Launched in 1945, the Austin 16hp was the first 'new' car to be produced by the Austin Motor Company following the Second World War.

Apart from the name, it shared nothing with the pre-war Austin 16. This was the largest of the Austin saloon car range, the body style being similar to the other smaller Austin saloons of the time featuring the American influenced front grille and high mounted headlamps. Unusually an estate car version was also available, although not many of these were built. The four-door body had a sliding sunshine roof and a split rear window giving an upmarket feel to an otherwise conservatively styled car.

Power came from a brand new 4-cylinder 2,199cc, overhead-valve engine – the first to be used in an Austin car. A commendably torquey unit that was excellent for towing, it produced 67bhp at 3,800rpm and endowed the car with a healthy turn of speed for its day, topping out at 75mph. Transmission came from a conventional 4-speed gearbox to the rear axle and steering was by a cam-and-lever system which provided a dual ratio to ease parking. The car shared a number of features in common with the famed London Taxi, one of which was the built-in hydraulic jacking system operated from a pump located under the bonnet.

In the bitterly cold winter of 1947 Alan Hess and a team of drivers with three Austin 16hp cars undertook a publicity run on behalf of the Austin Motor Company to visit seven Northern European Capitals in seven days. Despite extraordinary travel difficulties caused by heavy snow, the vehicles completed the adventure successfully and the story is related in Alan Hess's book, Gullible's Travels.

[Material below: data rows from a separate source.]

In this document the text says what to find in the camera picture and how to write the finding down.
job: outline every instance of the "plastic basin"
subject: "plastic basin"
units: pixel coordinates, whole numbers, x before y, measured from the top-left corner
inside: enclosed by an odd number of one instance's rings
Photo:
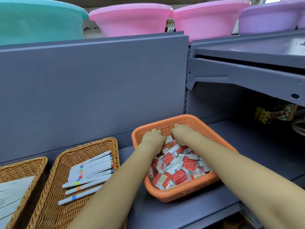
[[[288,0],[245,9],[239,16],[238,33],[262,34],[293,30],[298,25],[305,0]]]
[[[303,12],[301,19],[298,23],[298,28],[299,29],[305,28],[305,11]]]
[[[133,3],[99,8],[89,18],[104,37],[164,33],[172,7],[156,3]]]
[[[54,0],[0,0],[0,45],[83,38],[81,7]]]
[[[184,31],[193,40],[228,37],[248,0],[220,0],[185,6],[174,10],[176,31]]]
[[[197,117],[188,114],[172,117],[169,119],[165,119],[162,121],[158,121],[155,123],[147,124],[136,128],[132,132],[132,143],[135,149],[141,143],[141,140],[147,131],[156,128],[156,129],[160,129],[163,135],[169,136],[170,130],[174,127],[175,124],[187,125],[192,129],[194,129],[195,131],[201,133],[205,137],[209,138],[210,140],[213,140],[227,147],[228,149],[238,153],[238,151],[233,146],[231,146],[222,137],[220,137],[217,133],[215,133],[209,126],[207,126]],[[144,178],[144,184],[147,191],[152,196],[155,196],[159,201],[170,202],[182,196],[190,194],[194,191],[197,191],[205,186],[208,186],[218,180],[219,177],[216,175],[216,173],[211,172],[202,177],[191,180],[185,184],[180,184],[168,190],[159,190],[151,184],[148,175],[146,175]]]

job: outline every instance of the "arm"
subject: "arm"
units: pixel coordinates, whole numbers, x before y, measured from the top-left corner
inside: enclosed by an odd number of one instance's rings
[[[147,132],[137,149],[88,201],[68,229],[121,229],[152,159],[165,141],[160,130]]]
[[[302,188],[189,127],[176,125],[171,133],[177,143],[190,147],[206,161],[266,229],[304,228],[305,191]]]

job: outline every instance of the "forearm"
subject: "forearm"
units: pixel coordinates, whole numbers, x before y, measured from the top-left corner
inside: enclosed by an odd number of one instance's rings
[[[151,165],[154,149],[140,144],[84,206],[68,229],[120,229]]]
[[[275,228],[278,223],[292,223],[291,218],[288,217],[288,221],[284,219],[285,209],[304,210],[301,206],[304,204],[303,189],[284,177],[196,132],[188,135],[187,141],[187,146],[206,161],[266,228]],[[296,226],[291,228],[299,228],[296,219],[293,222]]]

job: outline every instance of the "hand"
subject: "hand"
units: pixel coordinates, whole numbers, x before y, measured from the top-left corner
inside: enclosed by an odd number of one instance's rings
[[[186,125],[175,125],[175,127],[170,131],[176,140],[176,143],[185,146],[187,145],[187,137],[189,134],[195,132],[192,128]]]
[[[141,144],[148,144],[155,151],[155,155],[160,153],[163,144],[166,141],[166,136],[162,136],[161,130],[152,129],[151,132],[146,132],[142,138]]]

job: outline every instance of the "orange plastic basket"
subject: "orange plastic basket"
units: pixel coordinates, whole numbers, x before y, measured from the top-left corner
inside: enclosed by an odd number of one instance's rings
[[[132,142],[133,142],[135,149],[141,143],[141,140],[147,131],[150,131],[153,128],[156,128],[156,129],[160,129],[162,131],[163,135],[169,136],[170,130],[174,127],[175,124],[187,125],[187,126],[191,127],[193,130],[202,134],[203,136],[209,138],[210,140],[213,140],[213,141],[227,147],[228,149],[238,153],[238,151],[233,146],[231,146],[228,142],[226,142],[221,136],[219,136],[217,133],[215,133],[209,126],[207,126],[205,123],[203,123],[200,119],[198,119],[197,117],[195,117],[193,115],[187,115],[187,114],[172,117],[169,119],[165,119],[162,121],[143,125],[143,126],[136,128],[132,132]],[[170,188],[168,190],[163,191],[163,190],[159,190],[159,189],[155,188],[151,184],[151,181],[150,181],[148,175],[146,175],[144,178],[144,184],[145,184],[147,191],[152,196],[155,196],[159,201],[170,202],[170,201],[178,199],[182,196],[190,194],[194,191],[197,191],[205,186],[208,186],[218,180],[219,180],[219,177],[216,175],[216,173],[211,172],[202,177],[191,180],[185,184],[180,184],[174,188]]]

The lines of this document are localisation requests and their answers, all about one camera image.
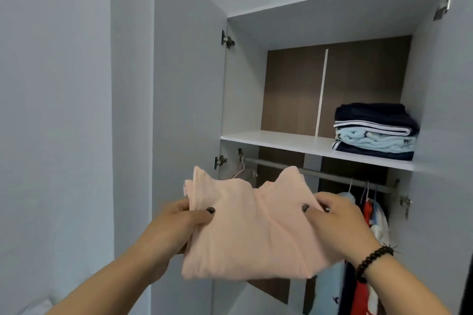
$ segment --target folded pink shirt
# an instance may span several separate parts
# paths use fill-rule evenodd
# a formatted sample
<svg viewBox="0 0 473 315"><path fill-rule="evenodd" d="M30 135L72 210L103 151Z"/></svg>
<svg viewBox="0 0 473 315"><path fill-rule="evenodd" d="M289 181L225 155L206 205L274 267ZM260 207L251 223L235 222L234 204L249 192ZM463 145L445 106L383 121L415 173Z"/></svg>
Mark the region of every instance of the folded pink shirt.
<svg viewBox="0 0 473 315"><path fill-rule="evenodd" d="M187 244L186 279L309 279L337 261L323 252L302 212L304 204L322 208L296 167L258 189L242 179L212 179L195 167L184 194L191 211L216 210Z"/></svg>

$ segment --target wardrobe door
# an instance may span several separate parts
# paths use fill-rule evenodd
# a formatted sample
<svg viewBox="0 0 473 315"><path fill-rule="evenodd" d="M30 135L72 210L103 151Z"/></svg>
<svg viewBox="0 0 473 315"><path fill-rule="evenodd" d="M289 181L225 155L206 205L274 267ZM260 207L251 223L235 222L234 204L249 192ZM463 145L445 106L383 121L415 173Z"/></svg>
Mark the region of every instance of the wardrobe door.
<svg viewBox="0 0 473 315"><path fill-rule="evenodd" d="M401 98L421 122L401 193L412 205L406 220L392 198L390 230L396 256L458 314L473 251L473 0L452 0L441 20L434 13L412 39Z"/></svg>
<svg viewBox="0 0 473 315"><path fill-rule="evenodd" d="M194 166L217 178L227 17L210 0L155 0L153 212L183 198ZM152 286L151 313L209 315L210 280L184 281L182 256Z"/></svg>

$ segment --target forearm
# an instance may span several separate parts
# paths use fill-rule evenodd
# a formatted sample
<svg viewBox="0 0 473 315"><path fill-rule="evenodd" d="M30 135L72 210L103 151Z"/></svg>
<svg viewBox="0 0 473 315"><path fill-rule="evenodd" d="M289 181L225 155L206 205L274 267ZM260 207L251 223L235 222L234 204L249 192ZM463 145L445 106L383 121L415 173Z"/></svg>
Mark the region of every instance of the forearm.
<svg viewBox="0 0 473 315"><path fill-rule="evenodd" d="M127 252L87 279L47 315L125 315L147 286L146 267Z"/></svg>
<svg viewBox="0 0 473 315"><path fill-rule="evenodd" d="M379 248L371 244L366 255ZM358 266L366 257L353 260ZM364 277L378 294L388 315L450 315L440 300L391 255L376 259Z"/></svg>

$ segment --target bracelet
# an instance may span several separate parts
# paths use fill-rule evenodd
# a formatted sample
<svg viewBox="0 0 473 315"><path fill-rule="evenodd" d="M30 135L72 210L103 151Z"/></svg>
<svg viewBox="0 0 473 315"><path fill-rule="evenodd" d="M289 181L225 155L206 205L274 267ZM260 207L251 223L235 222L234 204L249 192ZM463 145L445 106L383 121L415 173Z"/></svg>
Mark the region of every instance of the bracelet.
<svg viewBox="0 0 473 315"><path fill-rule="evenodd" d="M366 284L368 281L364 278L363 273L369 267L369 265L374 262L377 258L382 257L384 254L391 254L394 255L393 248L390 246L382 246L378 250L375 250L370 255L364 259L361 264L356 269L356 279L362 283Z"/></svg>

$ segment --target clothes rail
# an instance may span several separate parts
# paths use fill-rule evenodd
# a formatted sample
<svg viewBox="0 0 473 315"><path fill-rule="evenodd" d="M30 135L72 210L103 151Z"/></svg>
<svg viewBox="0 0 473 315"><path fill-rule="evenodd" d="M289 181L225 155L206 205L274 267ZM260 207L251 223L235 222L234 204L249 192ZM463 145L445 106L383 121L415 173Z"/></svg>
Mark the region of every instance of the clothes rail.
<svg viewBox="0 0 473 315"><path fill-rule="evenodd" d="M281 163L275 163L271 161L265 161L263 159L257 159L257 158L250 158L250 157L242 157L242 161L245 162L251 162L251 163L256 163L257 165L262 165L262 166L268 166L268 167L273 167L277 169L285 169L289 166ZM352 179L348 177L342 177L341 175L331 175L329 173L323 173L323 172L318 172L314 171L312 169L305 169L305 168L298 168L299 172L304 174L304 175L313 175L315 177L319 177L321 179L326 179L328 181L334 181L337 183L343 183L346 185L353 185L353 186L358 186L358 187L366 187L368 186L367 181L360 181L357 179ZM387 187L384 185L377 185L376 183L369 183L370 188L373 187L372 189L376 189L379 192L386 193L386 194L393 194L394 193L394 188L392 187Z"/></svg>

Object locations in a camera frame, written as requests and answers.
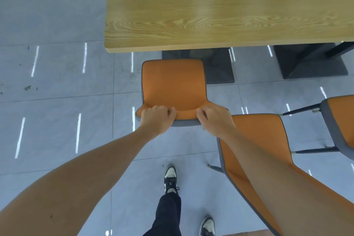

By chance, the one millionth Austin produced was an Austin 16 BS1 Saloon, built on 25th June 1946, which was painted gold and signed by all the Austin workers. This historic car is currently displayed in the British Motor Industry Heritage Museum at Gaydon. A very successful car, some 35,434 examples were sold before production came to an end in 1949, although survivors are now rare and sought after.

This 16 was bought new in 1946 by the Scanes family of Luton and remained in their ownership until 2005 when it was acquired for the Stondon Collection. Grandfather Scanes drove the car up until his death in the early 1970s when it was shipped out to his son John in South Africa. Various bills detail its servicing life in Durban plus copies of the shipping dockets on the ‘Southampton Castle’ detailing a ‘package on wheels’ (the Austin).

The South African sun was kind to the body and chassis, but ruined the Austin’s paintwork and burnt the interior. In 1998, on its return to Britain, it was restored and won a couple of show trophies in 2000 and 2001 which are still in a box in the boot along with a quantity of useful spares. Also included with the sale are two buff logbooks, three old tax discs, five old MOTs and some original service manuals.

One of the smartest 16s we have ever seen, it should not take much to get it back on the road after its few years rest in the Stondon Museum.